Recorded data
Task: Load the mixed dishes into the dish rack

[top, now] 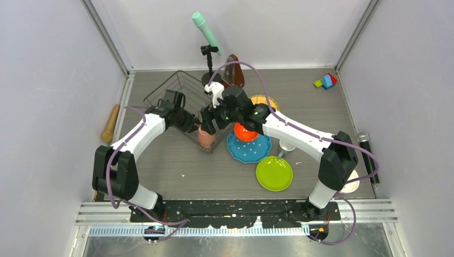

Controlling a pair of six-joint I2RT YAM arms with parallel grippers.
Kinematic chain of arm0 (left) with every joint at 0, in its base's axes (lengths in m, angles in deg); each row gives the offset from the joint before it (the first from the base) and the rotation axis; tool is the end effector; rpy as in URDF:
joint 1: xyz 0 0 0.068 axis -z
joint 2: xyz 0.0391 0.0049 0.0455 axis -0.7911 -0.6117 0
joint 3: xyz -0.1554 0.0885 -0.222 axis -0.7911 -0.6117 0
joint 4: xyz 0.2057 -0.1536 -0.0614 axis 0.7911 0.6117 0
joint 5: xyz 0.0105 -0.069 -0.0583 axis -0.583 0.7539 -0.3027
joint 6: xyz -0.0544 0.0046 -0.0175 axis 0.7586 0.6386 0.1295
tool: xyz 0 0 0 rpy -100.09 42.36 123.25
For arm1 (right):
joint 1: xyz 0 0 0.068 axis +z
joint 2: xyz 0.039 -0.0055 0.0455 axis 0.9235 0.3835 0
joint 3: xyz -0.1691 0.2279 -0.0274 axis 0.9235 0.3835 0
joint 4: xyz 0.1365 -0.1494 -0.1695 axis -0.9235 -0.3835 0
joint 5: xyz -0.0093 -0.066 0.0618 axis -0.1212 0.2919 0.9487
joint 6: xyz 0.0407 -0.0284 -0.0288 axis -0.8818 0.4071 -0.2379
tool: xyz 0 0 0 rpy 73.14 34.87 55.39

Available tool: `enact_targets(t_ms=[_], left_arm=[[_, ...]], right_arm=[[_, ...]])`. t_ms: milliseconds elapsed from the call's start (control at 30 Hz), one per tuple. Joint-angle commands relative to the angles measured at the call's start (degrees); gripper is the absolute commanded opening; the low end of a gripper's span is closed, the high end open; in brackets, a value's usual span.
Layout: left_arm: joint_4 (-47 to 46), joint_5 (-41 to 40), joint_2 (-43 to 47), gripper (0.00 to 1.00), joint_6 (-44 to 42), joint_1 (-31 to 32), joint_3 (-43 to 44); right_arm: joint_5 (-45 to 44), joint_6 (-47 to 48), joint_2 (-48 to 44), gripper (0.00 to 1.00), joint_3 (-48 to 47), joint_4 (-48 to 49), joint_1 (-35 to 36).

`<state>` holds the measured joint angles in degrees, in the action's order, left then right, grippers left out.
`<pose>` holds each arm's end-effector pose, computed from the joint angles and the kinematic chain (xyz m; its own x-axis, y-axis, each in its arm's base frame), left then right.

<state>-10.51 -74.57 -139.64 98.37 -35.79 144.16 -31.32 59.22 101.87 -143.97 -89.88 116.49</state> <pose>0.3006 -0.0947 0.2516 -0.5668 -0.8225 -0.0477 -0.6731 0.4956 -0.5489 0.2596 0.3097 0.3345 -0.4228 -0.3015 -0.8546 -0.7957 0.5748 0.1908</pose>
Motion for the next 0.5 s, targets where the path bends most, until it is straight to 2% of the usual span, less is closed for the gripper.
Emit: enact_targets(t_ms=[0,167,333,467], left_arm=[[-5.7,-3.5,2.7,0.0,-2.7,0.9,-2.9],[-8.7,-1.6,6.0,0.0,2.5,0.9,-5.0],[-12.1,-2.9,8.0,0.0,5.3,1.1,-7.6],[-17.1,-0.4,8.4,0.0,8.0,1.2,-10.0]], right_arm=[[2.8,0.2,0.7,0.82,-0.5,-4.2,-0.1],[3.7,0.5,1.9,0.86,-0.8,-5.9,-0.1],[2.1,1.7,3.8,0.84,-2.6,-7.8,-0.1],[1.3,3.5,4.9,0.84,-3.6,-9.5,-0.1]])
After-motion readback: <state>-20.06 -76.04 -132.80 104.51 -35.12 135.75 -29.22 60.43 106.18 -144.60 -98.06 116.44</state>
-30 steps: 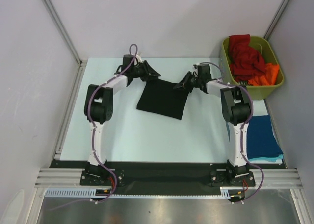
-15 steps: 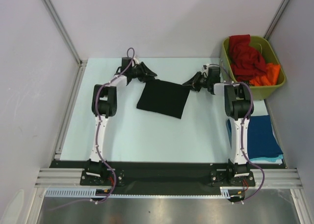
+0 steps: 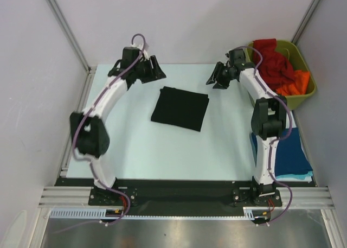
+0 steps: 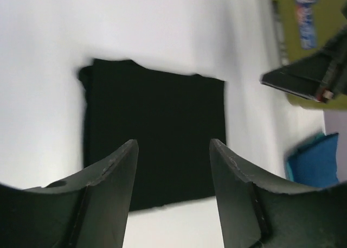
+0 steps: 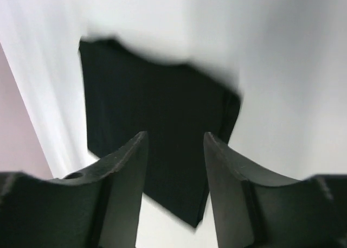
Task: Fold and stack the t-shirts
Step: Fold the tshirt, then neatly place the folded tshirt to the corner
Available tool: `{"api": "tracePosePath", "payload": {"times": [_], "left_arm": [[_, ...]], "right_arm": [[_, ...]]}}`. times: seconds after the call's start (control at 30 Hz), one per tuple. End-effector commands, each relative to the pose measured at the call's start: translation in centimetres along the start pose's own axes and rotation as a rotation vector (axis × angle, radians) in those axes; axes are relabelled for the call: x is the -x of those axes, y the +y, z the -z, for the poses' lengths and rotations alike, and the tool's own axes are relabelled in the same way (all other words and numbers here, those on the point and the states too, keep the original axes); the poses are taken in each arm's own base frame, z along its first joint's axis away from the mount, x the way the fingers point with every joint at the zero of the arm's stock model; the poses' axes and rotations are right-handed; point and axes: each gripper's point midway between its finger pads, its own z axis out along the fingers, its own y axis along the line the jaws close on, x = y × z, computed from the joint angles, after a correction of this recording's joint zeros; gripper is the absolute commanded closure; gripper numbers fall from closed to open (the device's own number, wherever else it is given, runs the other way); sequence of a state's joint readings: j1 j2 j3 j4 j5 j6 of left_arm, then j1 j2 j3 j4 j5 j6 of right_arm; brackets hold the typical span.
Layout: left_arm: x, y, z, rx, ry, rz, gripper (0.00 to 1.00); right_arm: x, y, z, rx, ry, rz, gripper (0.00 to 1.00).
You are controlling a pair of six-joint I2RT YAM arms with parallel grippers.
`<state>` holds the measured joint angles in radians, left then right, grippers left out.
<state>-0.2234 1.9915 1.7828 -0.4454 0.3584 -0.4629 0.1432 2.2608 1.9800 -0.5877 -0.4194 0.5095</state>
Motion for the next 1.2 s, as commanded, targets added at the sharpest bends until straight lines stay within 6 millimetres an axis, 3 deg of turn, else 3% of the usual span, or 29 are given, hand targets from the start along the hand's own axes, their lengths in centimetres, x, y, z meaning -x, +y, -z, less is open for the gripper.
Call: {"api": "tracePosePath", "payload": {"times": [0.0,0.03,0.07,0.1,0.13,0.17,0.2,0.23,0.27,0.3,0.33,0.37,0.4,0.43,0.57,0.63,0.67,0.7,0.77,0.87,1.17], "left_arm": [[-4.1,-5.1,6.7,0.057,-0.017,-0.161,0.38],[-7.3,-4.6,6.9,0.057,0.022,-0.13,0.39],[-8.8,-5.3,7.6,0.038,0.022,-0.109,0.39],[-9.6,-7.9,9.9,-0.014,-0.022,-0.057,0.39],[-12.5,-7.1,9.5,-0.016,-0.004,-0.013,0.4],[-14.3,-8.4,9.8,-0.057,0.003,0.095,0.4],[-14.4,-10.0,11.6,-0.14,-0.041,0.154,0.41],[-16.6,-9.5,10.9,-0.195,-0.052,0.222,0.41],[-17.3,-10.2,11.3,-0.248,-0.075,0.29,0.4],[-18.4,-11.3,11.5,-0.298,-0.066,0.415,0.39],[-18.8,-11.2,11.7,-0.339,-0.12,0.466,0.37],[-19.7,-11.9,11.8,-0.359,-0.105,0.535,0.33],[-20.4,-11.8,11.5,-0.356,-0.099,0.562,0.32],[-20.3,-11.8,11.0,-0.355,-0.111,0.593,0.31],[-21.9,-12.4,9.1,-0.387,-0.072,0.826,0.31],[-21.4,-11.7,8.6,-0.417,-0.137,0.917,0.32],[-22.3,-10.5,7.0,-0.371,-0.141,0.974,0.32],[-21.7,-11.2,6.8,-0.41,-0.149,0.989,0.32],[-23.0,-10.5,4.4,-0.359,-0.122,1.018,0.32],[-23.4,-10.8,2.8,-0.348,-0.138,1.082,0.31],[-24.3,-11.9,-0.7,-0.274,-0.141,1.115,0.25]], "right_arm": [[-2.7,3.4,9.1,-0.121,0.001,0.106,0.48],[-4.4,1.9,9.3,-0.176,0.025,0.08,0.45],[-5.4,2.5,10.2,-0.181,0.015,0.092,0.42],[-5.6,3.5,12.4,-0.17,-0.028,0.107,0.36],[-7.3,2.3,12.7,-0.213,-0.014,0.104,0.33],[-8.2,3.0,13.3,-0.213,-0.027,0.127,0.3],[-8.5,3.8,15.1,-0.202,-0.064,0.152,0.07],[-8.9,3.7,15.7,-0.215,-0.08,0.161,0.0],[-10.5,2.8,15.1,-0.204,-0.057,0.13,0.0],[-10.5,2.2,15.6,-0.162,-0.066,0.075,0.0],[-11.6,3.6,16.7,-0.035,-0.035,0.032,0.0],[-12.9,2.2,15.9,-0.005,-0.021,-0.049,0.0],[-12.9,1.9,16.3,0.028,-0.032,-0.06,0.0],[-13.0,2.2,17.2,0.051,-0.065,-0.041,0.0],[-14.8,1.1,17.4,0.027,-0.03,-0.008,0.0],[-15.2,1.1,17.3,0.036,-0.009,-0.008,0.0],[-15.3,0.9,16.9,0.034,0.004,-0.01,0.0],[-15.3,0.7,16.7,0.033,0.007,-0.004,0.0],[-15.1,0.1,15.9,0.019,0.008,0.002,0.0],[-14.8,-1.1,14.5,0.002,0.011,-0.013,0.0],[-14.0,-2.6,12.7,-0.035,0.008,-0.031,0.0]]}}
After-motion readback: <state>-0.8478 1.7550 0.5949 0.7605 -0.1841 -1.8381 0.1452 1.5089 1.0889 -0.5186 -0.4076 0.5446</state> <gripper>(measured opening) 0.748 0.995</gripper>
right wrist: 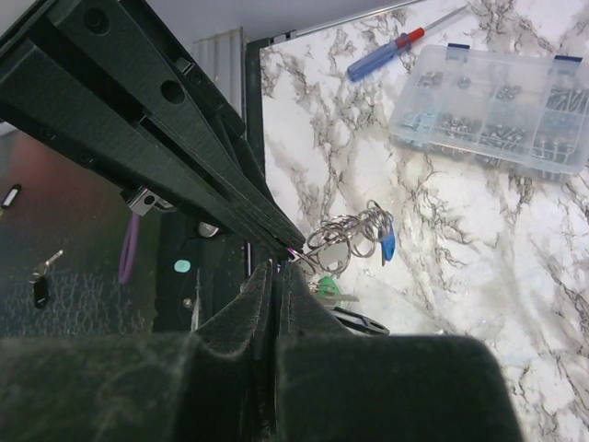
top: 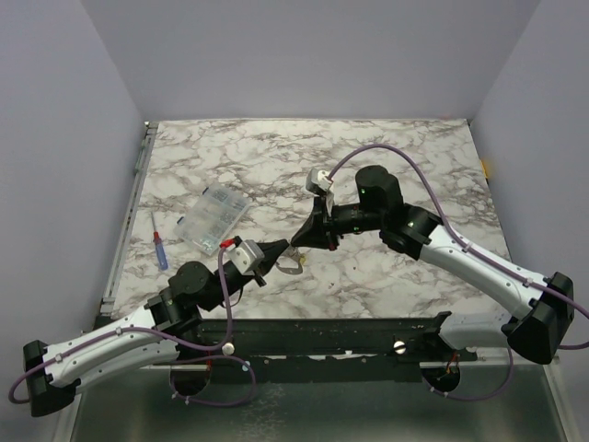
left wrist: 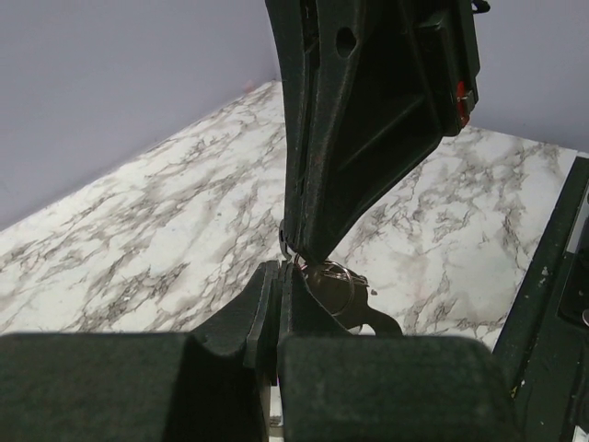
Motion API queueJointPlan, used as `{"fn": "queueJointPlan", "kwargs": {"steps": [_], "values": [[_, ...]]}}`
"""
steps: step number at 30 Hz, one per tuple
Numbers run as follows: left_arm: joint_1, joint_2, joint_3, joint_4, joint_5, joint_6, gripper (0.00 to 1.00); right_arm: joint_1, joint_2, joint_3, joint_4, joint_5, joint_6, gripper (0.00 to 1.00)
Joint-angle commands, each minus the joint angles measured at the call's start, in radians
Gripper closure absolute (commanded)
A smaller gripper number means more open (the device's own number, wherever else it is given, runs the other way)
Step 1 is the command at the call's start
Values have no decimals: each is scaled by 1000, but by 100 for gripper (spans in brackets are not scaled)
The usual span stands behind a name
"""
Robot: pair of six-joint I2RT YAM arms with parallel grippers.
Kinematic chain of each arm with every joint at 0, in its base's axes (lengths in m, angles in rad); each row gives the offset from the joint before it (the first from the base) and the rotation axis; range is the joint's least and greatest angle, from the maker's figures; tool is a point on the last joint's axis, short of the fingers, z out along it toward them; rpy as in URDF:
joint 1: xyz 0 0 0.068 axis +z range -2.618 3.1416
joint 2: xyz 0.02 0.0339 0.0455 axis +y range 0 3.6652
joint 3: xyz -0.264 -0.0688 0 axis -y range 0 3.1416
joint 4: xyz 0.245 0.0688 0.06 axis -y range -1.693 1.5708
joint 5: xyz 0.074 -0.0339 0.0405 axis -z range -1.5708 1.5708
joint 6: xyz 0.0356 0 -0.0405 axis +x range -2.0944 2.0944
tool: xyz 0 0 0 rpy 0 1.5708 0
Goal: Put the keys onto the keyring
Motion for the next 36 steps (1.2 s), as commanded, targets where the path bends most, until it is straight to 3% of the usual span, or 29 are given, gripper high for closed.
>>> {"fn": "queueJointPlan", "kwargs": {"steps": [1, 18, 36], "values": [[-3, -30, 3, 94, 4, -10, 100, 12, 3, -27, 66, 14, 50, 99], [-3, -49, -6, 94, 82, 10, 100, 9, -17, -57, 137, 80, 63, 100], [-3, -91, -16, 66, 131, 24, 100, -85, 44, -84, 191, -42, 125, 99]]}}
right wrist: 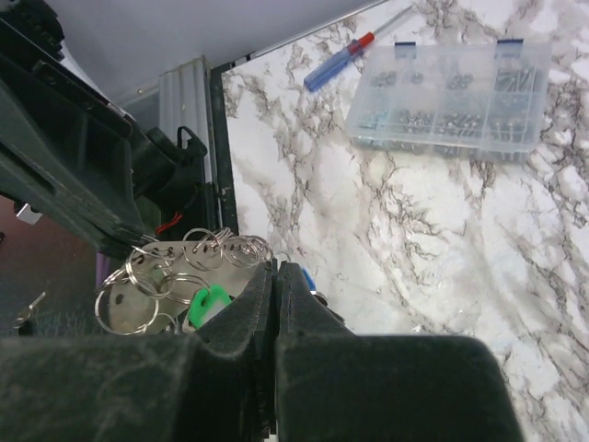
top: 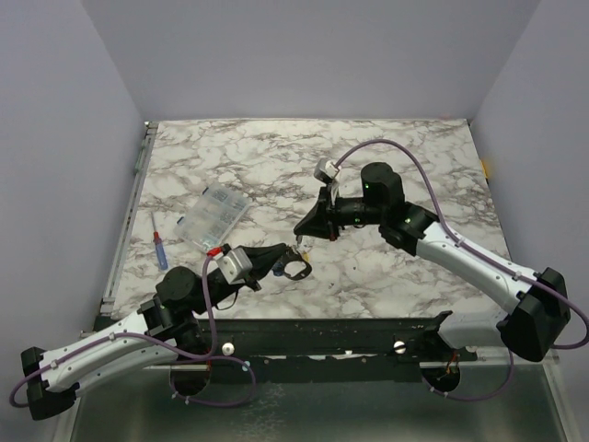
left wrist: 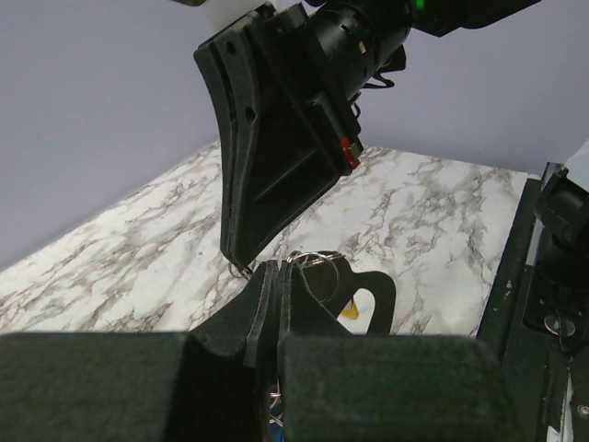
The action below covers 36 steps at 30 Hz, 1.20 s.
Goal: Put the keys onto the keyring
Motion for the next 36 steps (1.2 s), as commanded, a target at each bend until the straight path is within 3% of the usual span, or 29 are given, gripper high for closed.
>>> {"fn": "queueJointPlan", "kwargs": {"steps": [1, 9, 14, 18, 20, 25, 31, 36], "values": [[-3, -10, 0, 38, 43, 10, 100, -5, 26, -16, 34, -56, 25, 99], [-3, -18, -3, 49, 61, 23, 100, -5, 15, -71, 103, -109, 58, 99], [-3, -75, -76, 165, 212, 97, 100, -5, -47, -121, 125, -54, 72, 99], [-3, -122, -137, 221, 364, 266, 100, -5, -105, -99, 106, -23, 70, 99], [-3, -107, -114, 199, 402, 333, 100, -6, -124, -67, 67, -9, 51, 99], [-3, 33, 63, -43, 480, 506, 100, -6, -146, 68, -88, 15, 13, 99], [-4, 118, 105, 4, 498, 602, 100, -5, -164, 180, -243, -58, 50, 99], [-4, 163, 116, 15, 477, 735, 100, -6, -191, 198, -375, -30, 4, 99]]}}
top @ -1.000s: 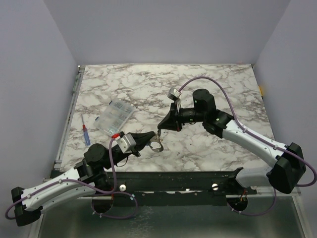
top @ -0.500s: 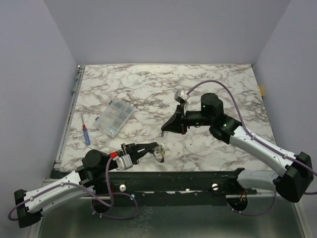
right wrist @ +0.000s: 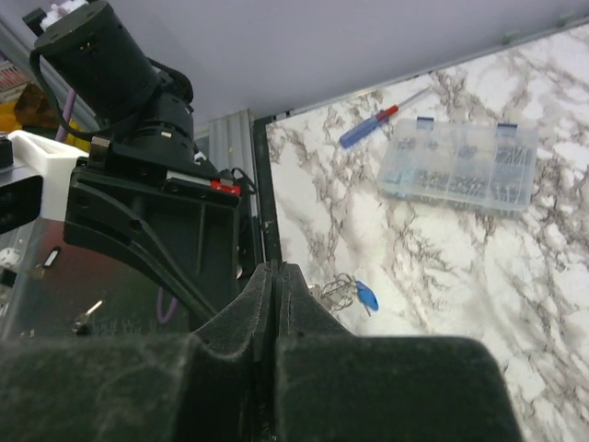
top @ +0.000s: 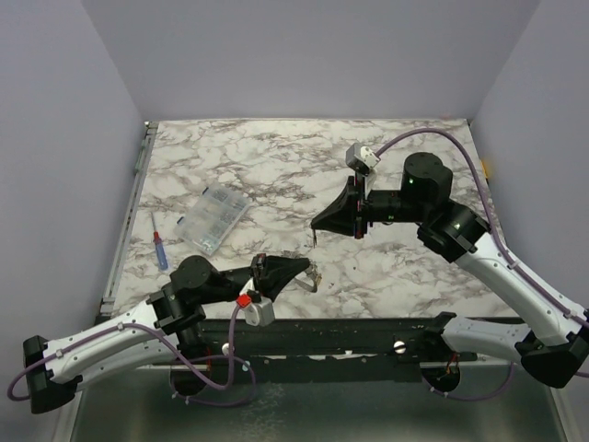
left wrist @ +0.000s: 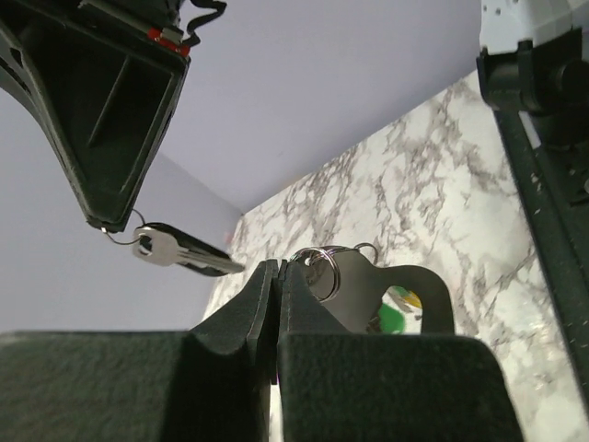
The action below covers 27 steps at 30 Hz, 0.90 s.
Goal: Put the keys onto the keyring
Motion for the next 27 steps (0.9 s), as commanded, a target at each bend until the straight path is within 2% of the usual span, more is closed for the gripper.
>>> {"fn": "queueJointPlan", "kwargs": {"steps": [1, 7, 12, 16, 19, 24, 27], "values": [[-3, 35, 37, 23, 32, 176, 100, 1, -18, 25, -180, -16, -31, 99], [-4, 59, 42, 8, 14, 300, 100, 2, 7, -17, -158, -95, 14, 99], [-3, 51, -15, 56, -46, 332, 100, 1, -18, -67, -167, 25, 9, 99], [-4, 97, -158, 304, -149, 186, 100, 1, -17, -126, -134, 221, 30, 99], [-5, 177, -239, 456, -197, 58, 100, 1, -20, -206, -38, 279, 75, 99], [-5, 291, -293, 530, -317, -23, 100, 1, 28, -294, 58, 342, 107, 99], [-4, 338, -292, 542, -406, 8, 100, 1, 55, -288, 68, 475, 90, 99]]}}
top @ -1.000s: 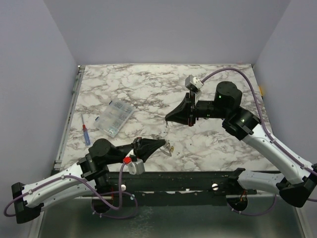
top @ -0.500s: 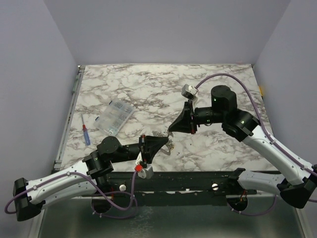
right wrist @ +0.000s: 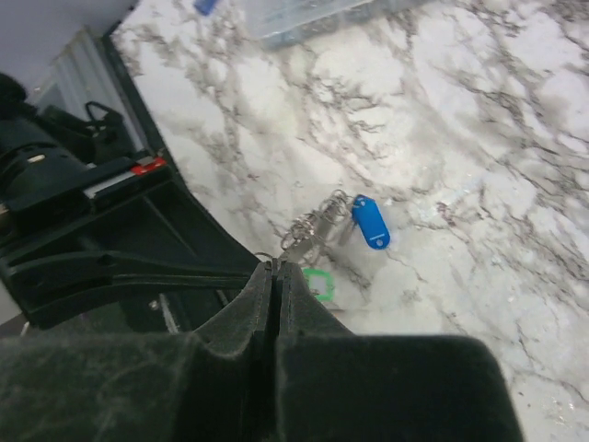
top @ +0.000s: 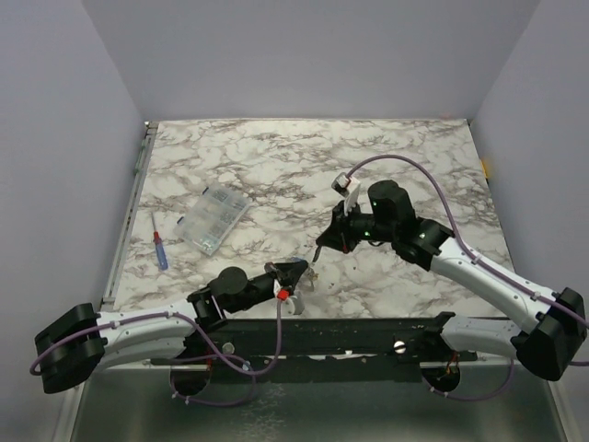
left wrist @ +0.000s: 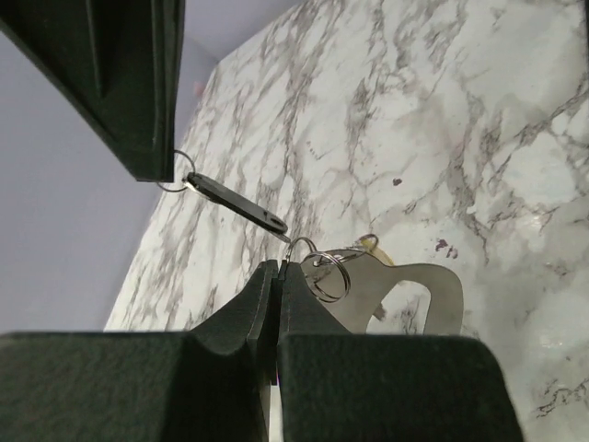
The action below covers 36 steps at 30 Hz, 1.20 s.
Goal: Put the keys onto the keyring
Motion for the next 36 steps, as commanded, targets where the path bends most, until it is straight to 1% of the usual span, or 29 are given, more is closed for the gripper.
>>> {"fn": "queueJointPlan", "kwargs": {"steps": [1, 3, 5, 8, 10, 12, 14, 16, 20, 22, 25, 28, 30, 36], "values": [[4, 47, 17, 148, -175, -10, 100, -1, 39, 12, 89, 232, -6, 99], [45, 81, 60, 130, -177, 16, 100, -16, 63, 46, 87, 292, -32, 99], [106, 137, 106, 136, -149, 13, 100, -44, 87, 84, 84, 330, -48, 99], [161, 257, 171, 217, -176, -1, 100, -107, 114, 129, 86, 349, -65, 99], [173, 340, 218, 275, -214, 25, 100, -144, 124, 149, 84, 351, -71, 99], [183, 406, 265, 322, -224, 58, 100, -167, 123, 160, 83, 351, -75, 99], [188, 446, 294, 344, -187, 79, 100, -176, 108, 157, 80, 356, -72, 99], [189, 459, 295, 364, -148, 66, 100, -180, 88, 140, 82, 352, -62, 99], [164, 452, 201, 383, -138, -67, 100, -180, 55, 81, 77, 347, -44, 99], [139, 449, 134, 402, -158, -129, 100, -181, 45, 49, 80, 323, -28, 99], [105, 445, 35, 486, -217, -244, 100, -181, 38, 6, 100, 271, -3, 99], [25, 443, -20, 513, -316, -264, 100, -181, 44, -17, 120, 240, 16, 99], [-1, 438, -44, 522, -368, -304, 100, -180, 51, -23, 134, 223, 24, 99], [-60, 398, -116, 532, -434, -387, 100, -181, 87, -20, 168, 171, 48, 99]]}}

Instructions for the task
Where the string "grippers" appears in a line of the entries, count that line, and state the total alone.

Your solution
5